A influência que nosso protagonista teve em Farnese foi tão grande que, no final do arco, a donzela decide acompanhar o espadachim em suas viagens. Esse acaba por ser um dos momentos mais relevantes de Berserk, pois ao romper com seus laços com a aristocracia e o clero, Farnese e Guts quebram o ciclo da miséria. Ao se desprenderem de suas obsessões com a igreja e com a vingança, o espadachim e a donzela negam continuar por um caminho onde tudo que causam é a dor dos inocentes, em prol de pessoas com as quais se importam. Os dois escolhem ser a melhor versão de si mesmos e, por mais que ambos ainda tenham seus próprios demônios para enfrentar, a influência positiva ao redor torna esse combate muito mais fácil.
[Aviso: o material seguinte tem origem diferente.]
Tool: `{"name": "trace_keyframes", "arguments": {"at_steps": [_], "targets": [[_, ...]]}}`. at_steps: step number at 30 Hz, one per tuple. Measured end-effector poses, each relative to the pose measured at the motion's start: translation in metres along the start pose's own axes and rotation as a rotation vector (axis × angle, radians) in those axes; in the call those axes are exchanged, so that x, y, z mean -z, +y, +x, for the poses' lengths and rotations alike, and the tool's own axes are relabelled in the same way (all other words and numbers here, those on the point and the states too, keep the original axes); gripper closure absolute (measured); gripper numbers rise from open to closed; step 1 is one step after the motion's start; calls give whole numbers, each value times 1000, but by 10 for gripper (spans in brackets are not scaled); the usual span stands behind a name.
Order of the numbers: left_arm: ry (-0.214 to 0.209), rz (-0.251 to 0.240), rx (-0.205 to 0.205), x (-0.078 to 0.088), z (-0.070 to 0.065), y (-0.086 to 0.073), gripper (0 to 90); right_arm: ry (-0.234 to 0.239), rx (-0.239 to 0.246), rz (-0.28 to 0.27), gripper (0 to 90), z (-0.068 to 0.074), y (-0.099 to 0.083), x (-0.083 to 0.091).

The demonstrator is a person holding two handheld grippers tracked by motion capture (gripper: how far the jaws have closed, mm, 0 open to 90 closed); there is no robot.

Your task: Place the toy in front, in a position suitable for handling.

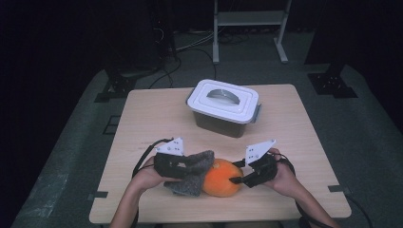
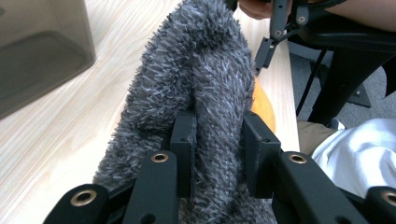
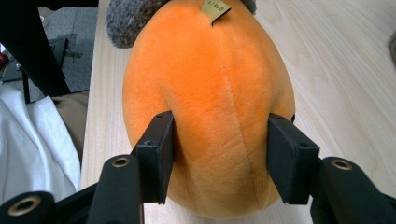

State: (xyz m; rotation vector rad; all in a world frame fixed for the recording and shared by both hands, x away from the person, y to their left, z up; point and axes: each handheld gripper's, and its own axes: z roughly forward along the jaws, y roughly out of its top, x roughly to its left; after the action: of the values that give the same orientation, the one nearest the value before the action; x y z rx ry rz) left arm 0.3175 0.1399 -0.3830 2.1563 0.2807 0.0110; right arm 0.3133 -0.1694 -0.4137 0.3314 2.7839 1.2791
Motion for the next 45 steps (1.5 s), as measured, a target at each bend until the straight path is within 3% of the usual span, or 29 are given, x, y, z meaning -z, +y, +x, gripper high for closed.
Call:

Com Guts, cuja fúria se torna a melhor arma para proteger seus amigos, e Farnese, que canaliza sua atração pelo caos para o estudo da magia, o que quebra de vez a influência negativa que a igreja exercia sobre ela.

Guts e Farnese passaram por traumas que poderiam facilmente quebrar uma pessoa, por mais que os dois ainda tenham demônios para enfrentar e que o mundo esteja para desabar a qualquer momento. Ainda perante a todo esse terror, é reconfortante como Guts consegue tornar sua espada em uma força do bem e ganhar cada vez mais aliados durante sua jornada, os quais apesar de não solucionarem seus problemas lhe proporcionam pequenos momentos de ternura.


Apesar de alguns desses momentos serem minhas cenas favoritas de todo o mangá, como quando o grupo caminha pela praia e contemplam a felicidade de Casca ou quando nosso protagonista age como um pai para a bruxa Schierke, ainda tem uma cena que exemplifica o otimismo do mangá ao máximo.

Após o arco da convicção, Guts e seu grupo chegam a um vilarejo e eles se aliam a já citada bruxa para proteger seus habitantes de um grupo de monstros. Durante esse conflito, o grupo tem seu progresso interrompido várias vezes por um padre, mais um fundamentalista religioso que não consegue enxergar uma solução além do escopo da sua igreja, e com isso acaba por quase jogar todo o trabalho do grupo principal e a vida de vários inocentes no lixo.

Contudo, mesmo após toda essa ignorância, Schierke mantém o respeito pelo padre, e afirma que seus atos e crenças não são diferentes dos dela, pois também guiam para a paz e o engrandecimento do espírito. Essa é mais uma quebra do ciclo da miséria, pois Schierke evitou mais um conflito entre religiões, simplesmente por não se render a um extremo e por enxergar a melhor versão possível de um inimigo, assim rejeitando o passado marcado por intolerância por um futuro que torna o mundo um pouco melhor.

Como muitos devem saber, recentemente o autor de Berserk, Kentaro Miura, veio a falecer. E por mais que muitos ainda lembrem de seu trabalho por sua incrível arte, sua habilidade em desenhar monstros e por seu trabalho ter sido a grande porta de entrada de muitos para um lado mais de nicho da indústria dos mangás, acho importante que também lembremos do que esse homem nos ensinou nas últimas três décadas. Que o mundo não é um abismo sem esperança, que há pessoas boas lá fora, a apreciar os pequenos momentos, e que não importa o quão horrível seja o cenário em que nos encontremos, sempre é possível se reerguer e seguir em frente.